言いながら、声が震えてくるのが分かった。



…だめだ、泣いちゃだめだ。


俺が泣いてどうする。


ちゃんとにのちゃんに伝えなきゃだめだろ。



込み上げてくる熱を堪えようとぐっと奥歯を噛み締めた時、しんと静まり返っていた部屋の空気が動いた。

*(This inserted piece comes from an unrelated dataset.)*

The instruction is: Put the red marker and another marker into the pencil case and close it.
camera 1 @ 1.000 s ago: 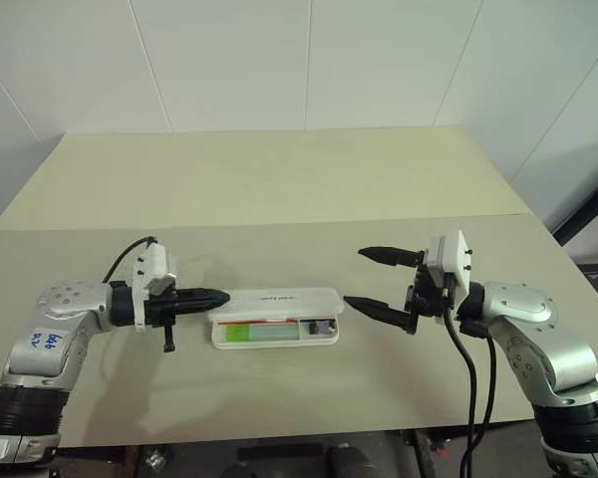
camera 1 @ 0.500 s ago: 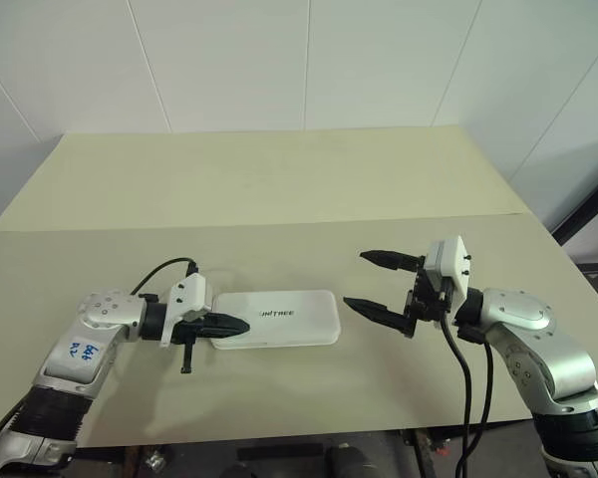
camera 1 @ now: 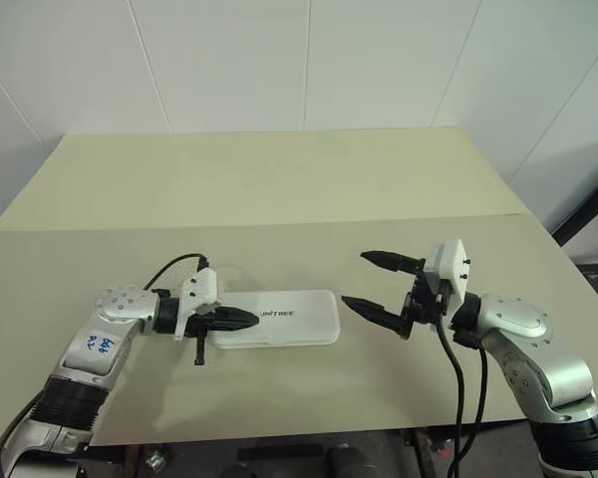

その次の瞬間には、ガタっというテーブルが動く音と体に伝わる軽い衝撃。



にのちゃんが、俺にしがみつくように抱きついていた。



…っ!?



突然の熱と重みに、一気に心臓が跳ね上がって。


肩に顔を伏せて、俺のシャツの胸元をぎゅっと握り締めたままじっと動かない。



…に、のちゃん…?



その肩にそっと触れると、ぴくりと僅かに動かしてゆっくりと顔を上げた。


メガネの奥で潤ませた瞳は、揺れながら俺を見上げる。


前髪に隠れ剥がれかけた冷却シートが火照った顔を物語っていて。


急に訪れたこんな展開に、爆発しそうなほど顔に熱が集まる。



に、にのちゃん…!


や、ば…



「…相葉くん、」


その瞳から目が離せないでいると、にのちゃんがぽつりと俺の名前を呼んだ。